Lately I have been contemplating motherhood. I'm 27 years old and have managed to escape being a single mom prior to getting married this year. I don't think I deserve a medal or anything for not hurling a child into a broken home from day one, but I do think it was a responsible decision that I've made. There have been so many perks to living a childless life thus far while my friends reared their children in their early twenties under a differing variety of circumstances. I have been able to focus on my education and was able to get my Master's degree with honors all the while with little distraction. I have also been able to focus on my career and now I have a fulfilling career as a cancer research scientist at one of the most renowned hospitals in the United States. I've even been able to freely travel quite vigorously over the years. I vacationed in 7 different countries this year alone, all comfortably on my own dime without a worry in the world.
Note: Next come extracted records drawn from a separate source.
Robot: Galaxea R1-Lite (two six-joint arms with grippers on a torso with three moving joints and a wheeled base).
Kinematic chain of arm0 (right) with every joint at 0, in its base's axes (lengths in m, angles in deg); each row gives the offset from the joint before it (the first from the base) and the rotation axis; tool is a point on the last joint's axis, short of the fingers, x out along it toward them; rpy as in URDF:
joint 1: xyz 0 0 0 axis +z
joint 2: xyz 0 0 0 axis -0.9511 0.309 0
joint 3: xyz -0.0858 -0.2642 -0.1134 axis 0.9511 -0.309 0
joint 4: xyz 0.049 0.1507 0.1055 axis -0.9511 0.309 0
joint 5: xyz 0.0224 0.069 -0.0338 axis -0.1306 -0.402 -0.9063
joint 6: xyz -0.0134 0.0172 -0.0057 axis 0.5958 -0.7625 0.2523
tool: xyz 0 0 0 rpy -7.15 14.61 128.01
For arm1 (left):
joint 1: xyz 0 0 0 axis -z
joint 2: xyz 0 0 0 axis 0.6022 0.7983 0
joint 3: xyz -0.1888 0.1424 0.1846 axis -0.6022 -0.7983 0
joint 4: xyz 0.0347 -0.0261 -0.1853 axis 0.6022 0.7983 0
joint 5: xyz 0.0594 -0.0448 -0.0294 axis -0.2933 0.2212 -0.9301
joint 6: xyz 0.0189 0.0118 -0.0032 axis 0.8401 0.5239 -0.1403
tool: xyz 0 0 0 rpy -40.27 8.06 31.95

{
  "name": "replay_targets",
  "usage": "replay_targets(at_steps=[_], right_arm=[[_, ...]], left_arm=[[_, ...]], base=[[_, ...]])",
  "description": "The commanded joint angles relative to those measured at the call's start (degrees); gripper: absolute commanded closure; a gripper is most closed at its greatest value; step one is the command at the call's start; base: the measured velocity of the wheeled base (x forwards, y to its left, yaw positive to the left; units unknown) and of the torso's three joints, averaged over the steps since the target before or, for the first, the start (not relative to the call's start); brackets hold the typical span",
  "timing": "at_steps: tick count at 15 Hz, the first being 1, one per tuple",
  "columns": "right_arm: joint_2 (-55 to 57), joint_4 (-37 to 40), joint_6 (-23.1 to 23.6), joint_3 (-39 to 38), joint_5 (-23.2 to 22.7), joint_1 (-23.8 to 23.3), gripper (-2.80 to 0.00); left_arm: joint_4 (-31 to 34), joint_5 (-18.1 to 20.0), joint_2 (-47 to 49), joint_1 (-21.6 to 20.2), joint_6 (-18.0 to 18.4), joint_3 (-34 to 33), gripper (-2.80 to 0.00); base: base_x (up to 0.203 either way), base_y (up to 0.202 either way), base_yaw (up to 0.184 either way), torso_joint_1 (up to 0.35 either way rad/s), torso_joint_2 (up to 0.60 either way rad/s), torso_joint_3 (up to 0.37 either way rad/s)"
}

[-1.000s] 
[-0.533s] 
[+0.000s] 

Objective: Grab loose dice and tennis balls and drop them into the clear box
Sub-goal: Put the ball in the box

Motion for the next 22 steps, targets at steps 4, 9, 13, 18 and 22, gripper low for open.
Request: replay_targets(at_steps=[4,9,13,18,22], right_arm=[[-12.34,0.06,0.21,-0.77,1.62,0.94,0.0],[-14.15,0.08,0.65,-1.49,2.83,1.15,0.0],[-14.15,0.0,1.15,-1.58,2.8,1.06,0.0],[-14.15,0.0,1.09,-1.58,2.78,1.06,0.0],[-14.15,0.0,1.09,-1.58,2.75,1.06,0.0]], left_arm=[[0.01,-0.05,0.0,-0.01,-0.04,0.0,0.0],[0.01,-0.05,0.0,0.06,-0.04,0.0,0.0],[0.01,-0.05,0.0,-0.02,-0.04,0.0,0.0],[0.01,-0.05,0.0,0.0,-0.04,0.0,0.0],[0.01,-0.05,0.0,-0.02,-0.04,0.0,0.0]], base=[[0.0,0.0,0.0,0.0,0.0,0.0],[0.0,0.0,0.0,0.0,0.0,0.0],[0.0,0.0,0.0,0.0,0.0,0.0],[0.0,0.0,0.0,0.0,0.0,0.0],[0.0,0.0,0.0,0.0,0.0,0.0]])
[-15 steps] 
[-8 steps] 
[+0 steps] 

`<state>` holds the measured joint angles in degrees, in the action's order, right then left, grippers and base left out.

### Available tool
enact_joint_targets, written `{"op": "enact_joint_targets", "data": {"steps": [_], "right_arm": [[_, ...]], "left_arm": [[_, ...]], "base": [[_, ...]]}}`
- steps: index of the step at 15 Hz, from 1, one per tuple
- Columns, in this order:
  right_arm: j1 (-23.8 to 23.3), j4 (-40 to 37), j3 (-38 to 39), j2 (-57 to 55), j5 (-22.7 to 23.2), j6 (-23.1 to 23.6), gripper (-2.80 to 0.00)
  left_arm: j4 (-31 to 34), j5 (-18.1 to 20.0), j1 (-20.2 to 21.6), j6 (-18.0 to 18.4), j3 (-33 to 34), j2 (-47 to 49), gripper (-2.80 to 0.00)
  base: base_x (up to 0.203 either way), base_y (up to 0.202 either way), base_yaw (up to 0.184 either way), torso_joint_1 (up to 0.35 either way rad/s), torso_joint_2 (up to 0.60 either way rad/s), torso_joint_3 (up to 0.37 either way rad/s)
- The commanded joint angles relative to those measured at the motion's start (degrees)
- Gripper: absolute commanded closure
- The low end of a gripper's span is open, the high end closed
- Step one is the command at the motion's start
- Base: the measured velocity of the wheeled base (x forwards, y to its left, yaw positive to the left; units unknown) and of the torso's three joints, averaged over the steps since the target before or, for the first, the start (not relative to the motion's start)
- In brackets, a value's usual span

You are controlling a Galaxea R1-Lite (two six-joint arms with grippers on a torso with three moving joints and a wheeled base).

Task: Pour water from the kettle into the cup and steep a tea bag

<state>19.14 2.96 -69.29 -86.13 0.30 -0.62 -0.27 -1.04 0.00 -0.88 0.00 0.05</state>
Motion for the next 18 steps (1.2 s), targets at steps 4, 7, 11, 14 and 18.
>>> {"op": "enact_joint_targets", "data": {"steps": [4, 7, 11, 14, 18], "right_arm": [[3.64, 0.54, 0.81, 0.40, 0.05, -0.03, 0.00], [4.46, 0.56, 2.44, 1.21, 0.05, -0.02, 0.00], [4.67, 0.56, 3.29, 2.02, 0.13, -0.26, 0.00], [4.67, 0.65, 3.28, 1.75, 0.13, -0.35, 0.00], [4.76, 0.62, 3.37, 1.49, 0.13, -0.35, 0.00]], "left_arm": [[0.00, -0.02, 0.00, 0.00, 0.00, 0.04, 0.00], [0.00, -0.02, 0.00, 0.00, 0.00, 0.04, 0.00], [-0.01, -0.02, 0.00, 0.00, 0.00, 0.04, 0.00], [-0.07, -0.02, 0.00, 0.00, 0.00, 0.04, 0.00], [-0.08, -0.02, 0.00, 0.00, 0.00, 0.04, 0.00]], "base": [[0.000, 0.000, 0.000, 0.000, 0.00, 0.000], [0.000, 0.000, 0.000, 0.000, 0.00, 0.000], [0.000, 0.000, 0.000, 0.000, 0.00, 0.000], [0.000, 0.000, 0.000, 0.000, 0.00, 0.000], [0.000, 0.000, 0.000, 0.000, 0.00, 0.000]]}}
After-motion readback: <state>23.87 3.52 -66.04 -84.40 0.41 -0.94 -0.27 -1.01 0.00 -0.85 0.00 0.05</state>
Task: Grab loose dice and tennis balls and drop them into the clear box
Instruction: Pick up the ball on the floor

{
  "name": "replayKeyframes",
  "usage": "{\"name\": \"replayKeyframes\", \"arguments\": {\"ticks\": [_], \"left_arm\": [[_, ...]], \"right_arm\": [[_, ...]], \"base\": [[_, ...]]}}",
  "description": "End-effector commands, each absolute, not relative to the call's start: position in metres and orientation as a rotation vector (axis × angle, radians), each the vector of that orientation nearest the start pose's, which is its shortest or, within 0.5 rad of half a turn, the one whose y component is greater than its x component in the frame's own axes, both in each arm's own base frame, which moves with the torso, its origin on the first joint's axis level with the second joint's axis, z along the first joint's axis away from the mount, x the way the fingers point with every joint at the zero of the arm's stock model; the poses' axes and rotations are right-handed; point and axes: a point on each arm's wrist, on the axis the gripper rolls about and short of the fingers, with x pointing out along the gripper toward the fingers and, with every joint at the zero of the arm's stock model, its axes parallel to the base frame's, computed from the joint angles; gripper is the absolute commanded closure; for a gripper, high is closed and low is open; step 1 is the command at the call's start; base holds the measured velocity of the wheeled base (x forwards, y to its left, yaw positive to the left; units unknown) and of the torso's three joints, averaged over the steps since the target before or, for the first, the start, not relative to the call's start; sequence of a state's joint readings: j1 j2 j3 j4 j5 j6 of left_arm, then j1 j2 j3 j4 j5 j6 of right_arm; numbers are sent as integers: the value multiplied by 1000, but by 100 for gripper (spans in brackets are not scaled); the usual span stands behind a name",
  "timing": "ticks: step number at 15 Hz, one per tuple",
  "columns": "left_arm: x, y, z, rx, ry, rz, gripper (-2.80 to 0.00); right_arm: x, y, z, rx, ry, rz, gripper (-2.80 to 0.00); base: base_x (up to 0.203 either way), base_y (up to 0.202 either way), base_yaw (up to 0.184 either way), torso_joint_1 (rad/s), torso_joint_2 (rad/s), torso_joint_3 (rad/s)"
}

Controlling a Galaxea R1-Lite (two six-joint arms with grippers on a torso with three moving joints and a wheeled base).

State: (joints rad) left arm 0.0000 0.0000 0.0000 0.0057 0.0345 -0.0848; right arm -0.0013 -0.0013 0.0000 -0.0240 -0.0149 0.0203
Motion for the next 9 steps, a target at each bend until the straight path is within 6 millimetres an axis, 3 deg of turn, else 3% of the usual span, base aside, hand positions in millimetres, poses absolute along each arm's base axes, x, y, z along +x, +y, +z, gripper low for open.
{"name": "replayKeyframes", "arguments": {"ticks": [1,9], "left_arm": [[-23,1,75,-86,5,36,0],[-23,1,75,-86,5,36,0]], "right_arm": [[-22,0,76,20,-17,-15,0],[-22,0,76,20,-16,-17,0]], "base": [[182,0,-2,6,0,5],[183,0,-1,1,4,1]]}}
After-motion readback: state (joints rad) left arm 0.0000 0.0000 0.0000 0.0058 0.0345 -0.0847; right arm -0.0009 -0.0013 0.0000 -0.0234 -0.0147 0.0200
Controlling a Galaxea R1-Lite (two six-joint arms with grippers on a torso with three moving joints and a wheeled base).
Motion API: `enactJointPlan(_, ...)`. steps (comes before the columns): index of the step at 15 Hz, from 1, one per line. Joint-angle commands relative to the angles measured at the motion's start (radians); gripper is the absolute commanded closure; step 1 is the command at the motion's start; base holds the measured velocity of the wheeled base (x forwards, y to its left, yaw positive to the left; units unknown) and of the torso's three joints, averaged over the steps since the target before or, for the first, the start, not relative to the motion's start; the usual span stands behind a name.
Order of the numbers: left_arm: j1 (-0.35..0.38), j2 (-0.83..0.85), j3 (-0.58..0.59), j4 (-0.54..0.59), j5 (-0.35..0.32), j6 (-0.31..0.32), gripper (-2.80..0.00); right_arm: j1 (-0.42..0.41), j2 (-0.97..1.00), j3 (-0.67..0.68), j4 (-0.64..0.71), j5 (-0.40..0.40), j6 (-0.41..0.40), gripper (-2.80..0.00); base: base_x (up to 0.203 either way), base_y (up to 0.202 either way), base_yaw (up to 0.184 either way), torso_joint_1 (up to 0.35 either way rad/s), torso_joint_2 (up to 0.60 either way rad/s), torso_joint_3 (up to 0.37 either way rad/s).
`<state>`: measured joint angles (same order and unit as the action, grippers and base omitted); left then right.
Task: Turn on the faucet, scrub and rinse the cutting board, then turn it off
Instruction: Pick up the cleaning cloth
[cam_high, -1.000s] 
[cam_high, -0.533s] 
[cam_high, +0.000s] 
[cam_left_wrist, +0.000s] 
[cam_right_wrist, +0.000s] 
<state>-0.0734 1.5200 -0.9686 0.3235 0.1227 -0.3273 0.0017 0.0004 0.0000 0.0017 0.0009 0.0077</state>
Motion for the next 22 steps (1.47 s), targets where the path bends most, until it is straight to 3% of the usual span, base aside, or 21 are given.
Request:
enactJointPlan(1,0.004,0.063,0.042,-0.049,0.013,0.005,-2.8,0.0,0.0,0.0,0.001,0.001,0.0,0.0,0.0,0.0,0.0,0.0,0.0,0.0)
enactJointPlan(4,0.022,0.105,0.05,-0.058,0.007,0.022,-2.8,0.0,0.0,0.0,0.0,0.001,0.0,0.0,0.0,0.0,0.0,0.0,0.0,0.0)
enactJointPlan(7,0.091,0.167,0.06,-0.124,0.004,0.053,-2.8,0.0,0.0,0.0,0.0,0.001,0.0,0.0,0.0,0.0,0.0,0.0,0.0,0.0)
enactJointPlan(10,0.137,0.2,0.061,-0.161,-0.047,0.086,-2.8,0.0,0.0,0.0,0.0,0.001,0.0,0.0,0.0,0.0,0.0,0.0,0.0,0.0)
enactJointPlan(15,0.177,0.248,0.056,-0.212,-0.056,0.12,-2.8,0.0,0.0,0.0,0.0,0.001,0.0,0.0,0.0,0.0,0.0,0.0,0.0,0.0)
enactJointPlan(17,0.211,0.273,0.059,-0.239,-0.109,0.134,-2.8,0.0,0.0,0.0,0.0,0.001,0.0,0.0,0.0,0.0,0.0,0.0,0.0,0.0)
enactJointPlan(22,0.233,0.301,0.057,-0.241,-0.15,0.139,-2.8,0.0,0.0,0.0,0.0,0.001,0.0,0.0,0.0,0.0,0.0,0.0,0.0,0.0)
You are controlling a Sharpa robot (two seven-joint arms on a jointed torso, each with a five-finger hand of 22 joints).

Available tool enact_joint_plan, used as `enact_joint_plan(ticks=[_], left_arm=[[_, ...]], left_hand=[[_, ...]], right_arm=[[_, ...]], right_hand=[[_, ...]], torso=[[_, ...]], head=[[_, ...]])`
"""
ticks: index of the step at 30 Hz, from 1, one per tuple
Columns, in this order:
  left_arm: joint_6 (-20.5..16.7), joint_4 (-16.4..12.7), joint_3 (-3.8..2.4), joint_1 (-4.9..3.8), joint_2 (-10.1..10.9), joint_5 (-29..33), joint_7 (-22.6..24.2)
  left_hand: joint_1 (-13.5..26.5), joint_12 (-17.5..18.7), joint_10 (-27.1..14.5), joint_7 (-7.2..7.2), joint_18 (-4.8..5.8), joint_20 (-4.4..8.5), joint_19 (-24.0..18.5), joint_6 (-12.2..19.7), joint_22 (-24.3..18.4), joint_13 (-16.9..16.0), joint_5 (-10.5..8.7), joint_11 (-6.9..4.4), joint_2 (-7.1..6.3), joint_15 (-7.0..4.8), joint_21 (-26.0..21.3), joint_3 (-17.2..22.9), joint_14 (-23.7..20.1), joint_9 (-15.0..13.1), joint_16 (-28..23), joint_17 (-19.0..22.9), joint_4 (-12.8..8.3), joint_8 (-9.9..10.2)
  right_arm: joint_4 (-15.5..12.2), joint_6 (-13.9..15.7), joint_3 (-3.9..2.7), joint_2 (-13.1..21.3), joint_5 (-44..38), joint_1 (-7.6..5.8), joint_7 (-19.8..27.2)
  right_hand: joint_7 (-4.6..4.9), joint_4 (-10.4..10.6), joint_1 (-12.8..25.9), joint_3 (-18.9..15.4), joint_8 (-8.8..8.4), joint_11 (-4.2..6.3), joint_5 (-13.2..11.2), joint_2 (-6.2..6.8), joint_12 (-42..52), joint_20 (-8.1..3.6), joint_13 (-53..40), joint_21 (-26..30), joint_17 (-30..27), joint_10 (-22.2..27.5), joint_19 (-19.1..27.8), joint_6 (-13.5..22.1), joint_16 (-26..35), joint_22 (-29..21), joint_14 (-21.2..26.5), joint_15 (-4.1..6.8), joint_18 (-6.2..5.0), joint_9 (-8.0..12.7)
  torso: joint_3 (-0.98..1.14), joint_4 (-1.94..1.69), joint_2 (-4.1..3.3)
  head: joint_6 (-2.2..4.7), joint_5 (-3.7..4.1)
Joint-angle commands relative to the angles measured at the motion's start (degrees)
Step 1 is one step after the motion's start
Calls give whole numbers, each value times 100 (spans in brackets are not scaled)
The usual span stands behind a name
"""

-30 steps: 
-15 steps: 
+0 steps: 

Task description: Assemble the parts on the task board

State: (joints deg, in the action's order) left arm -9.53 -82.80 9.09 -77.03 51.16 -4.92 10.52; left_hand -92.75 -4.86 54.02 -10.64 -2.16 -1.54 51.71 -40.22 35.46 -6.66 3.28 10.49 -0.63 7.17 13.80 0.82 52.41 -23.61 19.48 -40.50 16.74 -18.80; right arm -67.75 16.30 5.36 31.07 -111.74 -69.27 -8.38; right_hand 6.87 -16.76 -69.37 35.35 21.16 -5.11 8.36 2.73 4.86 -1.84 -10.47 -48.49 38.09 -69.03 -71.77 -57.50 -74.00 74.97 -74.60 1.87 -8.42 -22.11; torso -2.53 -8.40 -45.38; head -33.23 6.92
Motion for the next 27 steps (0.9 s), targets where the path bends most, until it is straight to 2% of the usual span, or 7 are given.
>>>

My husband is 30 years old and I think his biological clock may be ticking. Children love him and polarize towards him. Other people's children for the most part give me anxiety, especially if they are unruly. I would imagine my sentiments towards my own children would be very different, but all in all I still enjoy children. Kids are hilarious in their antics, reasoning, and relationships with others. I admire how clearly some children can see the world in which adults never fail to complicate. The real question is, am I ready to disrupt my lazy, self-centered tranquility and replace it with the responsibility to selflessly tend to the needs of a small person who needs my attention and depends on it? I honestly don't think any first time parents is ever ready even when planning their family. Children are expensive, and although its easy to say you know and understand that, there is nothing like a rude awakening that occurs in your bank account!
Then sometimes I sit back and think about all of the sacrifices my mother made for me, and even though I was a pain in the ass, I brought her so much joy, and continue to do so. I want that. Like myself, my mother waited later in life to have a child. She was 30, and although I can't imagine pushing off pregnancy for another 3 years, I think she can relate to me and the challenges I may face as a first time mother. My mother was much like how I am today. She was married, college educated, settled into her career, and financially stable when I got hurled into the mix. I wonder if there were any times she wanted to leave me on someone else's doorstep? I doubt she'd admit it!
One thing I love is watching my husband with children and babies. He coaches an elementary school basketball team and absolutely lights up around the lil rascals! I want to give him that light at home. When I'm in a daze my mind often muses with how our children will look. They will have a lovely sun kissed butter brown skin complexion, with big dark brown eyes, soft curly hair, and fat chubby cheeks that will slender as they grow older. Our children will definitely be tall (my husband is 6'4" and I'm 5'8"!) and thin. I wonder who's personality they will get? Will they be quiet and solitary like my husband, or social busy bodies like me? All the possibilities are exciting! What I'm most excited about is that my first child will be able to be raised bilingual with a dual American and German citizenship. It'll be more exciting for me since their early years spent abroad will mostly likely be forgotten when he or she gets older, but there are always pictures and home videos! I think the change of pace in life that motherhood brings will be good for the both of us.